2015 goes into the books as the warmest year the Earth has experienced since 1880, when official records began. And the record was not merely set, but shattered.
Combining land and ocean surface temperatures, the global average for the year was 1.62°F (0.9°C) above the 20th century average, according to data gathered by federal climate scientists.
The extreme temperatures were evenly distributed worldwide and part of the “long-term trend,” says Gavin Schmidt of NASA’s Goddard Institute for Space Studies, and would have been unprecedented even without the warm El Niño conditions that have prevailed in the Pacific Ocean for much of the year.
Both sea and land temperatures set new highs individually, but land temperatures in particular were way out into record territory, surpassing the previous record of 2007 by 0.45°F (0.25°C).
It’s the fourth time since 2000 that the global temperature record has been broken. Only two months — January and April — did not set temperature records globally, the first time that 10 months of any given year have all set high-temperature marks.
2015 was also the year that Earth officially reached one degree Celsius above pre-industrial levels (about 250 years ago), exactly halfway to the 2-degree international target established for halting global warming.
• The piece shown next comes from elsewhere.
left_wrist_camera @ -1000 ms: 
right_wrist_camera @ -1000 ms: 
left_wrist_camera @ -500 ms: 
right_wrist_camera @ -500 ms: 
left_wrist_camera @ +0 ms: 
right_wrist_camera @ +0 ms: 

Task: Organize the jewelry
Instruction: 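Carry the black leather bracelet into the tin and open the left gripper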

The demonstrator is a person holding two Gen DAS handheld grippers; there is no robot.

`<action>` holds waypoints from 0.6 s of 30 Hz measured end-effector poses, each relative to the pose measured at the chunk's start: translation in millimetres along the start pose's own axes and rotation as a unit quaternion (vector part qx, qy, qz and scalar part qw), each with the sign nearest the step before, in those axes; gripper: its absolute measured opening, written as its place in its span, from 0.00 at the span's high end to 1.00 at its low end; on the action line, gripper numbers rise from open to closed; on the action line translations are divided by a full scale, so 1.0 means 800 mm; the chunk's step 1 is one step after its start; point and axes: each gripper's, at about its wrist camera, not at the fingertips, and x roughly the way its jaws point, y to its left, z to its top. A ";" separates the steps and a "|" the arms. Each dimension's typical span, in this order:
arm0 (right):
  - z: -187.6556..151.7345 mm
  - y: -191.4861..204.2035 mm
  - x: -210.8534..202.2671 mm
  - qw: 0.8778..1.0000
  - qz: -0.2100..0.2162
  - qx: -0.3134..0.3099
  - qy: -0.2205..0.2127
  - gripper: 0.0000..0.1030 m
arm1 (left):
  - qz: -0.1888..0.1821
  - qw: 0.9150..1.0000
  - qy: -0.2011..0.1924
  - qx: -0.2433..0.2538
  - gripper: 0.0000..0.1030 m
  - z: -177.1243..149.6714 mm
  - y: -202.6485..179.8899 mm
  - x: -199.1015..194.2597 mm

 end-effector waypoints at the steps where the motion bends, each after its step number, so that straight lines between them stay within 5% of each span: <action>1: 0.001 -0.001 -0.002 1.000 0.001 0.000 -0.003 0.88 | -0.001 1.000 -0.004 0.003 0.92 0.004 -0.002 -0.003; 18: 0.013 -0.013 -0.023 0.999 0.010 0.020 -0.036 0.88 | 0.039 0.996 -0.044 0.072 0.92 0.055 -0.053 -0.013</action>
California did not set a new mark for high temperatures, contrary to some expectations. 2015 clocked in as California’s second-warmest calendar year. Averaged over the state as a whole, 2015 fell about one degree (Fahrenheit) shy of the record set in 2014, and came in
about one degree above the 3rd-warmest year, 1934.
“I was actually surprised that it was as warm as it was,” says Kelly Redmond, climatologist at the Western Regional Climate Center in Reno.
California might’ve seen a new record were it not for a series of cold storms from the Gulf of Alaska that swept across Northern California in December. Kelly says temperatures for much of the year hovered around the normal range. The first three months of the year were all warmer than normal, setting expectations that 2015 might punch through the record-warm year of 2014.
Individual years aside, scientists say they expect the general warming trend to continue.
“The factors that are causing this long-term trend are continuing to accelerate,” says Schmidt, referring to the worldwide burning of fossil fuels that generates greenhouse gases, and the deforestation that reduces the land’s ability to absorb them.
“If you’re gonna be betting,” adds Thomas Karl, director of NOAA’s National Centers for Environmental Information, “I’d bet that 2016 will be warmer than 2015.”